Una trama in gran parte familiare, con alcuni colpi di scena, si gioca con una serie di mini-giochi e puzzle con un’enorme enfasi sull’esplorazione delle scene in stile punta e clicca. Per chi non lo sapesse, ogni capitolo ha luogo su una o tre posizioni (in generale). Ti verrà affidato il compito di individuare una serie di oggetti, astutamente nascosti nelle scene, e unirli insieme per ottenere il risultato desiderato: crea la tua colla per riparare una barca che devi attraversare un lago che ti porterà in un castello che conterrà il prossimo enigma. L’esplorazione punta e clicca è suddivisa in mini-giochi. Le pulegge devono essere strattonate nell’ordine corretto per renderle della stessa lunghezza, ad esempio, oppure una serie di perni deve essere posizionata in modo appropriato per sbloccare una porta. Ci sono anche alcuni scenari di combattimento in cui devi giocare un gioco di punti contorto per far oscillare la spada. Alcuni funzionano bene, altri meno, ma offrono una certa varietà al gameplay per spezzare l’esplorazione e la ricerca di oggetti.

Gameplay e Altro

 Per i giocatori di elite HOPA, Kingmaker: Rise to the Throne potrebbe sentirsi un po’carente nella sfida. Mentre il segmento dell’avventura del gioco non si discosta molto dai formati tradizionali, le scene di oggetti nascosti e gli enigmi sono più impressionanti. Le scene degli oggetti nascosti sono estremamente divertenti, offrendo molti colpi di scena creativi e un’integrazione perfetta nella trama. Gli enigmi sono anche fedeli al tema del gioco e possono essere considerevolmente complessi. Kingmaker: Rise to the Throne si concentra esclusivamente su un gameplay core raffinato, quindi l’assenza di gadget extra non è affatto preoccupante. Kingmaker è abbastanza generoso con i risultati, ma affidarsi troppo al sistema di suggerimenti può farti perdere. Il gioco ti offre il percorso facile con i suggerimenti, e sarebbe possibile esplodere nel gioco in un paio d’ore in quel modo, ma non solo sacrificheresti le cheevos, ma ti mancherebbe il punto del gioco . Kingmaker è molto gratificante quando eviti i suggerimenti; finalmente trovando l’ultimo oggetto scomparso nascosto tra le travi o raccogliendo una serratura che inizialmente ti ha sconcertato.
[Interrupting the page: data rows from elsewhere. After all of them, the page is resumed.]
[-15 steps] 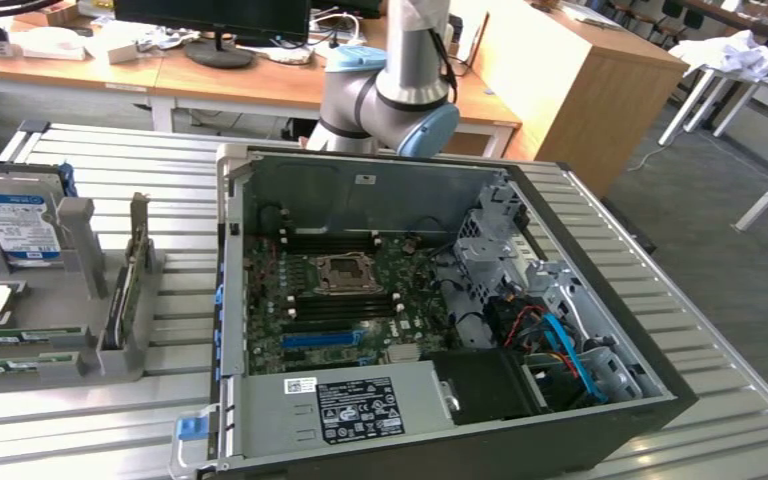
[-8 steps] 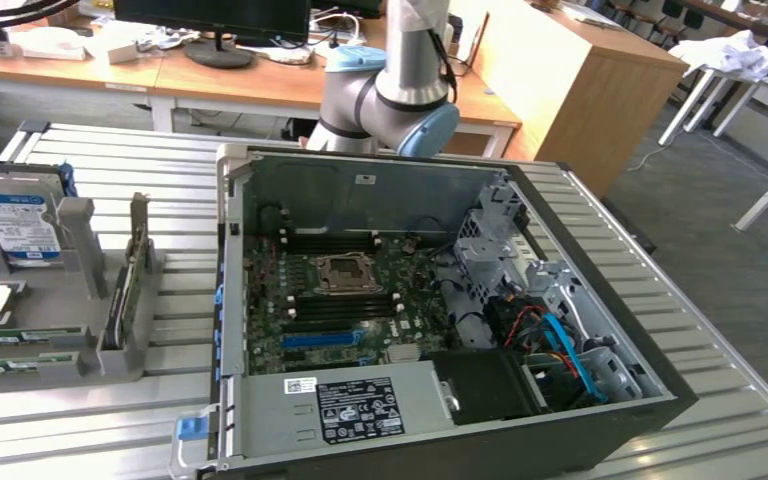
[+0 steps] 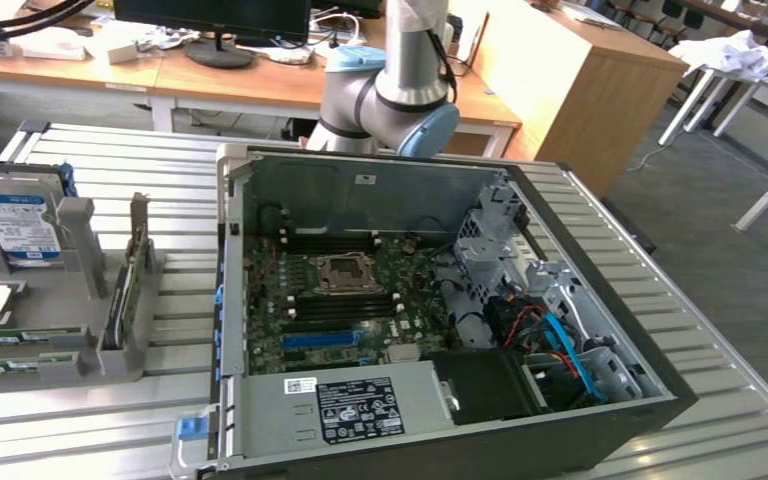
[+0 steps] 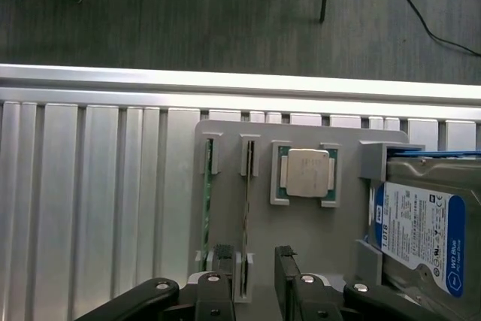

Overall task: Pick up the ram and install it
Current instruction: 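Pick up the ram and move it above insertion slot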

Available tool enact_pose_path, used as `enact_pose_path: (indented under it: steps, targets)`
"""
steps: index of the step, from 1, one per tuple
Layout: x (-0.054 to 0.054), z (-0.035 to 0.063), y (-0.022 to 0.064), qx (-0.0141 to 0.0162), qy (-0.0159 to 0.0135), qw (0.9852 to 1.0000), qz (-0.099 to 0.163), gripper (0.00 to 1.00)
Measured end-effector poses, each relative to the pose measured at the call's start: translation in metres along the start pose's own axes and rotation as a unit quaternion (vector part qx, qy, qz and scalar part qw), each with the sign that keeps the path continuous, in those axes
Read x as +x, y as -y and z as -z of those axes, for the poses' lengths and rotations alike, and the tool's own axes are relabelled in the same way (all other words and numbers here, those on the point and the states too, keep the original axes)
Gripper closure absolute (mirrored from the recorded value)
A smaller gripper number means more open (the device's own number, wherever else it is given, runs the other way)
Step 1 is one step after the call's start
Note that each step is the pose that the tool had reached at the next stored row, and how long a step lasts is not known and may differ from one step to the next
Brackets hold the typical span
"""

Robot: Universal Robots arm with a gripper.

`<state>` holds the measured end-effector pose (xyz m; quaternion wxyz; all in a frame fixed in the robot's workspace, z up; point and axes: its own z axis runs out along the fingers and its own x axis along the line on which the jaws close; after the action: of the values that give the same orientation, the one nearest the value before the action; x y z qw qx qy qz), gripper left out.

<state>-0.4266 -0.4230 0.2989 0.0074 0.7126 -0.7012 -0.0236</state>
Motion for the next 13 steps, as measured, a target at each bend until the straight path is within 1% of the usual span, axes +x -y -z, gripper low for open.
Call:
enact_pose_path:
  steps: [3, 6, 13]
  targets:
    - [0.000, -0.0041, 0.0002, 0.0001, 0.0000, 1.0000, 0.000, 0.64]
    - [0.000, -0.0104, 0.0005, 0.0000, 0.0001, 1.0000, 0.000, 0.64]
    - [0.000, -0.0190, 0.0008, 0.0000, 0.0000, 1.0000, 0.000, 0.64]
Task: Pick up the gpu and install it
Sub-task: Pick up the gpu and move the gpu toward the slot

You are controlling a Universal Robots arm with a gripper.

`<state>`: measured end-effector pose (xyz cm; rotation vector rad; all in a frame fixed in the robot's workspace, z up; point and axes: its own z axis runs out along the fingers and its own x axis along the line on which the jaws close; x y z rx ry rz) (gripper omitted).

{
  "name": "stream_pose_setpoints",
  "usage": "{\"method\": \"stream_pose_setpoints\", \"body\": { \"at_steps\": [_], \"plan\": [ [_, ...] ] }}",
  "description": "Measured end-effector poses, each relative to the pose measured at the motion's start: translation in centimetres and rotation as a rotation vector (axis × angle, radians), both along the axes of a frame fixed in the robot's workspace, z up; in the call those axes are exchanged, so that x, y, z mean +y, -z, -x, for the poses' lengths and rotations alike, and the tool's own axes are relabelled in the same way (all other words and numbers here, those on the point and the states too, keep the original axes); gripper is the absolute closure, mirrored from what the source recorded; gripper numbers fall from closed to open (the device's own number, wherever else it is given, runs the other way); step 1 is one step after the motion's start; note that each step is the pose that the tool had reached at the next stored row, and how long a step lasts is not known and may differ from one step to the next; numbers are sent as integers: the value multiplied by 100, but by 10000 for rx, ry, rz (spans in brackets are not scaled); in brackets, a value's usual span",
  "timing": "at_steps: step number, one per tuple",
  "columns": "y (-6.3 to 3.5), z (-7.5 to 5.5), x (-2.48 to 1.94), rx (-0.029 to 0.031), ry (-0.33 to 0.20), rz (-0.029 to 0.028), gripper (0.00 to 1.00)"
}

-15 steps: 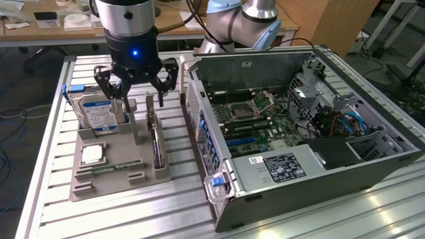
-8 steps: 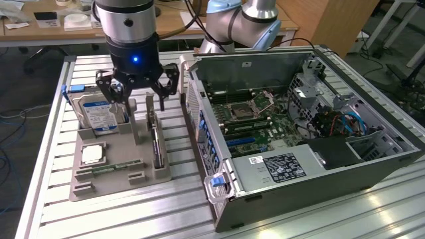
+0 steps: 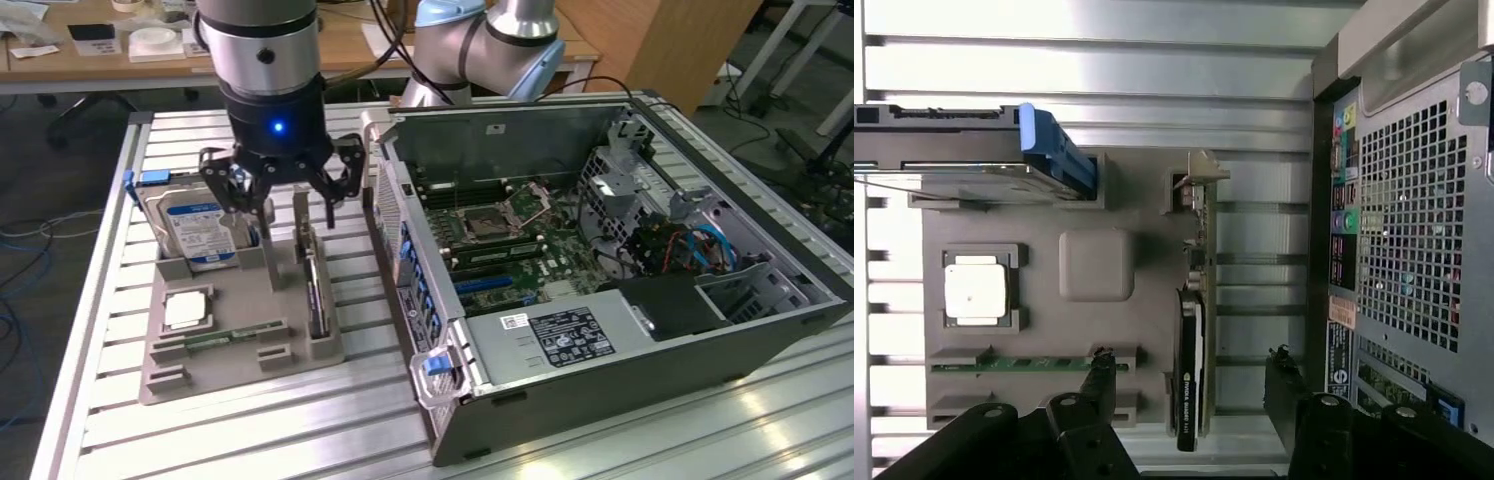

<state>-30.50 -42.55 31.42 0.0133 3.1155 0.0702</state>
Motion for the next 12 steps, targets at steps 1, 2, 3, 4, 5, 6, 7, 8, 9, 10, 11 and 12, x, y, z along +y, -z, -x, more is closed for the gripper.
{"method": "stream_pose_setpoints", "body": {
  "at_steps": [1, 2, 3, 4, 5, 6, 7, 8, 9, 10, 11, 12],
  "plan": [
    [8, -2, -2, 0, 20, 0, 29],
    [17, -2, -2, 0, 32, 0, 29],
    [28, -2, -2, 0, 38, 0, 29],
    [40, -2, -2, 0, 44, 0, 29],
    [53, -2, -3, 1, 54, 0, 29],
    [64, -3, -3, -1, 66, -1, 29],
    [74, -3, -3, 0, 79, 0, 29],
    [83, -3, -3, 0, 88, 0, 29],
    [95, -3, -3, 0, 97, 0, 29],
    [105, -3, -3, 0, 104, 0, 29],
    [114, -3, -3, 0, 109, 0, 29],
    [124, -3, -3, 0, 113, 0, 29]
  ]
}}
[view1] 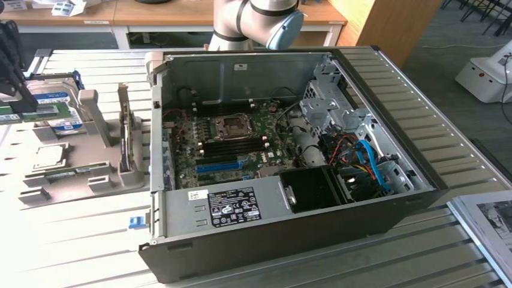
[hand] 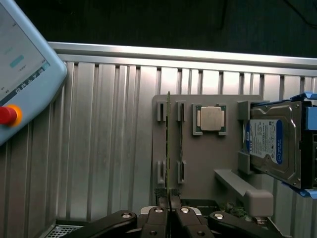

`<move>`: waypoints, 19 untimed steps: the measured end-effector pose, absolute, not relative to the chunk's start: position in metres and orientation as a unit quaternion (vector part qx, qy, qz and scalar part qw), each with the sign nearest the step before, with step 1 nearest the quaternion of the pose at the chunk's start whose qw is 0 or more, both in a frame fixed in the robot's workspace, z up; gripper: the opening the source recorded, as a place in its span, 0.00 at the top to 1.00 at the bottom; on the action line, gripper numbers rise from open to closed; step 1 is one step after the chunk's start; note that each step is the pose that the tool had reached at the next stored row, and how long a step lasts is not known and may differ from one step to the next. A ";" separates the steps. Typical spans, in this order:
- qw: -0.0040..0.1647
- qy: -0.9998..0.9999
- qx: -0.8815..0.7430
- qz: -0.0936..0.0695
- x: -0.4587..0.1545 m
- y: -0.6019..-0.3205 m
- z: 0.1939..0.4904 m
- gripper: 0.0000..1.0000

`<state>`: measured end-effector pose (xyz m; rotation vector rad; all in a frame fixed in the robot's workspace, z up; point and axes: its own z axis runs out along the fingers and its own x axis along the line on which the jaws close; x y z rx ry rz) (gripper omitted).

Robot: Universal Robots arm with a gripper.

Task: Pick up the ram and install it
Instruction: 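Pick up the ram and move it above insertion slot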

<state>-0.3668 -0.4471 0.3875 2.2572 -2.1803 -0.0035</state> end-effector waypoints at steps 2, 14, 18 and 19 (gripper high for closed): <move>0.002 -0.695 0.719 -0.001 -0.366 -0.447 0.387 0.89; 0.002 -0.695 0.719 -0.001 -0.357 -0.447 0.387 0.89; 0.002 -0.695 0.719 -0.001 -0.353 -0.447 0.387 0.89; 0.002 -0.695 0.719 -0.001 -0.352 -0.447 0.387 0.89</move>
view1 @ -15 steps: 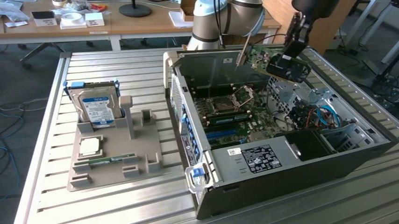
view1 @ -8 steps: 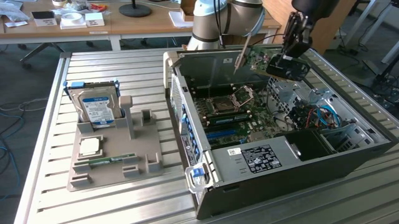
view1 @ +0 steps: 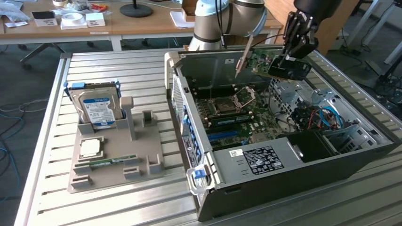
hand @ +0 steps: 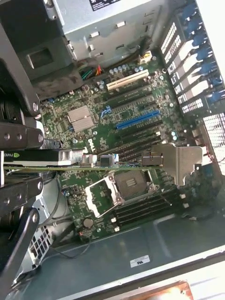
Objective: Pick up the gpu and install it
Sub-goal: 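Insert the gpu into the slot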
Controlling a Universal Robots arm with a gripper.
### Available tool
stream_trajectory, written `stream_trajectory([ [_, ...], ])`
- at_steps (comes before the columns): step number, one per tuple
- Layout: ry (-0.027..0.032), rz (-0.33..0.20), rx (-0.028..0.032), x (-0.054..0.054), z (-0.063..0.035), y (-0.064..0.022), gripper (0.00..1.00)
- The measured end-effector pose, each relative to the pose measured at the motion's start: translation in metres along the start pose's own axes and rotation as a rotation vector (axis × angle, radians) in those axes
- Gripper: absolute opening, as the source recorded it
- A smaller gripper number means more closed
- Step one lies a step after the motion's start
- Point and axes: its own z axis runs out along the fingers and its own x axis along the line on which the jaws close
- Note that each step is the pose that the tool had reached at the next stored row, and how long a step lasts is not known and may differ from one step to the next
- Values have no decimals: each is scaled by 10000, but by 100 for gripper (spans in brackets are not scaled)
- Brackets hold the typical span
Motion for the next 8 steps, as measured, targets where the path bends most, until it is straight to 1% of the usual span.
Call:
stream_trajectory([
  [8, 0, -11, -1, 0, 0, 0, 27],
])
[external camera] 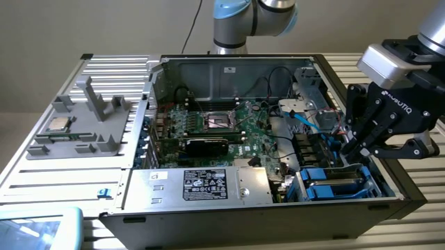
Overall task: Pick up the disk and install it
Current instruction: 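Insert the first disk wire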
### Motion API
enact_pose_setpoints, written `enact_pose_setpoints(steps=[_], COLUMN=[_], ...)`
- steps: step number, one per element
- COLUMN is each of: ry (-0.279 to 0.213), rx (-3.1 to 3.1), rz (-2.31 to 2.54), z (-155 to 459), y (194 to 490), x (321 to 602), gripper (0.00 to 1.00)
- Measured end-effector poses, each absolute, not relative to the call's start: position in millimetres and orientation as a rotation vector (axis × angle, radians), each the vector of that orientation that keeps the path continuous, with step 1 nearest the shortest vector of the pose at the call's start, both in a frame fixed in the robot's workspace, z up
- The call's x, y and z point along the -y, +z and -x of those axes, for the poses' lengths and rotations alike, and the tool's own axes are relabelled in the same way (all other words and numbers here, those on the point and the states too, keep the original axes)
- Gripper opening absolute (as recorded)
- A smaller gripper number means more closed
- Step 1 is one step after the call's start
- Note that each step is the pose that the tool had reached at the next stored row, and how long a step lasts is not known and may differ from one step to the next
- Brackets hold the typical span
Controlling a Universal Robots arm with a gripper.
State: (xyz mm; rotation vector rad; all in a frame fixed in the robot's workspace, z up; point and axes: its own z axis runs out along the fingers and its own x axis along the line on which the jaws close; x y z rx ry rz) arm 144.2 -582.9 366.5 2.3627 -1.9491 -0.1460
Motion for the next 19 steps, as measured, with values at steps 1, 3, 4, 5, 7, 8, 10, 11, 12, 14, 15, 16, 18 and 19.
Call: enact_pose_setpoints(steps=[1, 3, 4, 5, 7, 8, 10, 11, 12, 14, 15, 16, 18, 19], ry=[-0.147, -0.152, -0.158, -0.169, -0.196, -0.197, -0.198, -0.198, -0.199, -0.200, -0.201, -0.203, -0.208, -0.209], rx=[1.960, 1.972, 1.972, 1.968, 1.957, 1.956, 1.965, 1.973, 1.981, 2.001, 2.009, 2.014, 2.020, 2.021], rz=[-2.354, -2.341, -2.336, -2.331, -2.318, -2.316, -2.308, -2.302, -2.295, -2.280, -2.273, -2.267, -2.259, -2.257], z=[-144.2, -144.3, -144.4, -144.9, -146.8, -148.3, -150.1, -150.5, -150.8, -151.1, -151.2, -151.3, -151.7, -152.1], y=[366.1, 365.9, 365.8, 365.7, 365.5, 365.4, 365.1, 364.9, 364.6, 364.2, 364.0, 363.8, 363.4, 363.2], x=[582.9, 582.8, 582.9, 582.9, 582.9, 582.8, 582.6, 582.5, 582.5, 582.4, 582.4, 582.4, 582.4, 582.4], gripper=[0.16, 0.16, 0.16, 0.16, 0.16, 0.16, 0.16, 0.16, 0.16, 0.16, 0.16, 0.16, 0.16, 0.16])
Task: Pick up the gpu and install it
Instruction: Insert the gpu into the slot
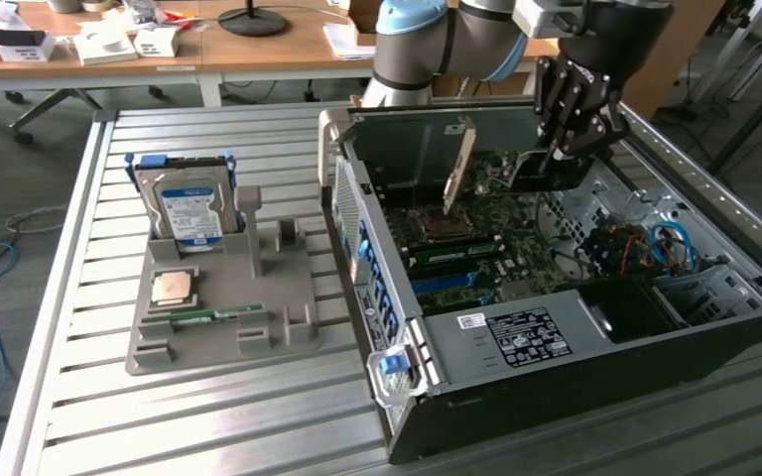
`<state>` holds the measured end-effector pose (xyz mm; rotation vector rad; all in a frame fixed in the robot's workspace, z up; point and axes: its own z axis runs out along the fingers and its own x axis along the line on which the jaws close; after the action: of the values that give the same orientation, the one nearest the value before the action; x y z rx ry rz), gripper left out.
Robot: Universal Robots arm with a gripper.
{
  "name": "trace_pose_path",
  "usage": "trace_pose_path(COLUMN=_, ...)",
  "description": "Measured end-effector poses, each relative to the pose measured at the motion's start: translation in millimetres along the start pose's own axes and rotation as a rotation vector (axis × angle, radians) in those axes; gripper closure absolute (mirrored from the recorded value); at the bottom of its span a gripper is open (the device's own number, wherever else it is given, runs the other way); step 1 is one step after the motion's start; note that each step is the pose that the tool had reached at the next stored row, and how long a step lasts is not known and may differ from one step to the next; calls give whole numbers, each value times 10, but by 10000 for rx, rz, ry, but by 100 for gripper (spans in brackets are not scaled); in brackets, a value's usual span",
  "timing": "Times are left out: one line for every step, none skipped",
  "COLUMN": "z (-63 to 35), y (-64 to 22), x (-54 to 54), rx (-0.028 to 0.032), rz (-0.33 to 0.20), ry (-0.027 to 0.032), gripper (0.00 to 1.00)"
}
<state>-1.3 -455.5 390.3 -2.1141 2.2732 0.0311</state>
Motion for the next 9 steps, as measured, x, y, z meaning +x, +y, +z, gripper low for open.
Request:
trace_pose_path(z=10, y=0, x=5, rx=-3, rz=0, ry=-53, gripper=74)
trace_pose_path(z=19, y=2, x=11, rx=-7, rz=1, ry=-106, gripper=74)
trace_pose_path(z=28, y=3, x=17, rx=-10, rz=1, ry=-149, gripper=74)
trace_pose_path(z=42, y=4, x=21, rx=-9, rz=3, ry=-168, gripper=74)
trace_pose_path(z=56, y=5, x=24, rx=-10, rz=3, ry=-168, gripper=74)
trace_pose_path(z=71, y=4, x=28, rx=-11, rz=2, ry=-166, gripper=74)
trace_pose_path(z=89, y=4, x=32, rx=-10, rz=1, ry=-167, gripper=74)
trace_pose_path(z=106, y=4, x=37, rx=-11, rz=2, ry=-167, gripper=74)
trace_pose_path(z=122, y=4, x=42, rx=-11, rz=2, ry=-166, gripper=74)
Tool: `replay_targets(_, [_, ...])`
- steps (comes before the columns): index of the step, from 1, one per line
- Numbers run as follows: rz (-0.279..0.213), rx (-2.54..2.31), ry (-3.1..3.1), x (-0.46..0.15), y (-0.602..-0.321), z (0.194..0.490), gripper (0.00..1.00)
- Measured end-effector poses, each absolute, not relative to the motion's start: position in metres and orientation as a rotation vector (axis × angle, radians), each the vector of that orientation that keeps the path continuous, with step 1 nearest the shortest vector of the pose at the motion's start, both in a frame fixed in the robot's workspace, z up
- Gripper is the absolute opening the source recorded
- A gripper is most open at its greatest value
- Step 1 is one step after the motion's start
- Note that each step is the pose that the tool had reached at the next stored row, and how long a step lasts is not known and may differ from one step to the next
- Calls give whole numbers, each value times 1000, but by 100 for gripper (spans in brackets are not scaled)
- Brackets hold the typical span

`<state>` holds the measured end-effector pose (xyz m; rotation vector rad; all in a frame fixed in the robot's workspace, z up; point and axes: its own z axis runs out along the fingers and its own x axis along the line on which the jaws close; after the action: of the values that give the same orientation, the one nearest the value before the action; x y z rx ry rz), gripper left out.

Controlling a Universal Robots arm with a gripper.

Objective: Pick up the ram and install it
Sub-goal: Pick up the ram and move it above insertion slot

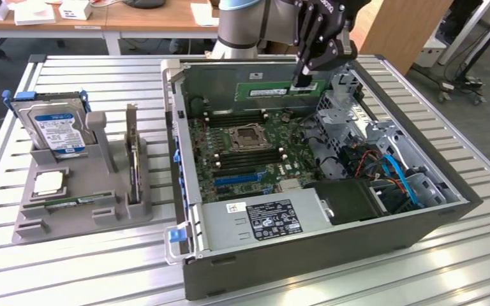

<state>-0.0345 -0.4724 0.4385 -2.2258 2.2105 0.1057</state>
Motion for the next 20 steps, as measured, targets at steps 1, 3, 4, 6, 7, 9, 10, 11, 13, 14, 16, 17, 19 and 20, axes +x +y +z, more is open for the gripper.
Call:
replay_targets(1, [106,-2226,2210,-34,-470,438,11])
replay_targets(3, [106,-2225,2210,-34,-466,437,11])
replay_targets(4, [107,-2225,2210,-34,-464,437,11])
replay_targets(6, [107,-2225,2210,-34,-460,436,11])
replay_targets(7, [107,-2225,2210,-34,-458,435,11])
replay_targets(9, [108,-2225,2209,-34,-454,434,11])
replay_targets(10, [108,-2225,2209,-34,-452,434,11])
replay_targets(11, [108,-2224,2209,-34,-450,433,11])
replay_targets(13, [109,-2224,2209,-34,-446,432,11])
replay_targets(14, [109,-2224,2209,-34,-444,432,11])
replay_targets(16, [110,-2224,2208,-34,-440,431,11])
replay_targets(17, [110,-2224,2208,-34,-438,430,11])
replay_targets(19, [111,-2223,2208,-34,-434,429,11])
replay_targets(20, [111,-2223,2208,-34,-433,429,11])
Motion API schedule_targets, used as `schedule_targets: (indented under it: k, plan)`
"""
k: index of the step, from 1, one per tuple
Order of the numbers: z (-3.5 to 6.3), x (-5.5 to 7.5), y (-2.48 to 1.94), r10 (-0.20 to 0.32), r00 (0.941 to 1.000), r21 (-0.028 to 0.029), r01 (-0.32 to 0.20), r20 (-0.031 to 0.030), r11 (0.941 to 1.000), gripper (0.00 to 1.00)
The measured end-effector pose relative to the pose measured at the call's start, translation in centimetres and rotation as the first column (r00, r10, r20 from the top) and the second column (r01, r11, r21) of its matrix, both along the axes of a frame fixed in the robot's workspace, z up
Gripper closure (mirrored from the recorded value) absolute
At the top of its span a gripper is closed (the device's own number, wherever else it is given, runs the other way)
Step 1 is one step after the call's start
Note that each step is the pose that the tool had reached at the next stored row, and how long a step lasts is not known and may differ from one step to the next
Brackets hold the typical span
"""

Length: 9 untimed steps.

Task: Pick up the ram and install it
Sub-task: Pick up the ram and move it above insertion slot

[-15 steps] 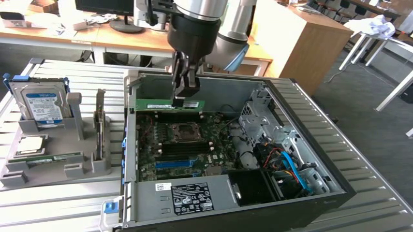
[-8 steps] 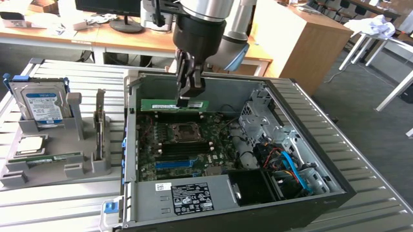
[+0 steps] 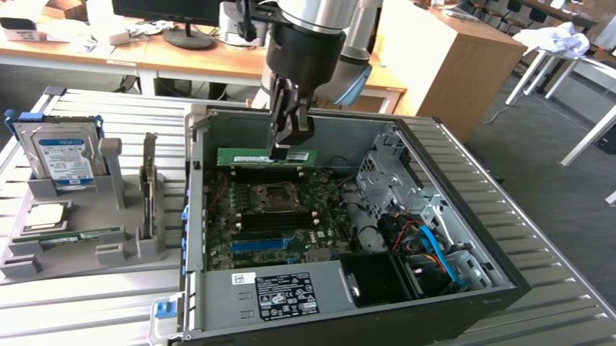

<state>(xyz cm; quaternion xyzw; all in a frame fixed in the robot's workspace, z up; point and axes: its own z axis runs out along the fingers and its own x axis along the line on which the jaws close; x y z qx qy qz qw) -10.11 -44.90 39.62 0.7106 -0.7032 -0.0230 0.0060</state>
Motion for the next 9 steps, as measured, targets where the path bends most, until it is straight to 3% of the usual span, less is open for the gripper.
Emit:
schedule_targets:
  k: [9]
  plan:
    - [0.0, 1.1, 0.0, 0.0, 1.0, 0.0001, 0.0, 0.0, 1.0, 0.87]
Nessuno dei rompicapi è così impegnativo da richiedere i suggerimenti, ma possono diventare frustranti (e diventiamo impazienti) quindi è bello avere l’opzione di un suggerimento o di un salto, ma attenzione al potenziale per il punteggio perso.

In conclusione

Kingmaker: Rise to the Throne ci ha messo a disposizione per un ragionevole periodo di quattro ore, e il capitolo bonus ha aggiunto un’altra ora di gameplay coinvolgente. The Collector’s Edition contiene tutte le funzionalità necessarie; una guida strategica, sfondi, concept art, colonne sonore, filmati, scene di oggetti nascosti riproducibili, minigiochi riproducibili, risultati e oggetti da collezione.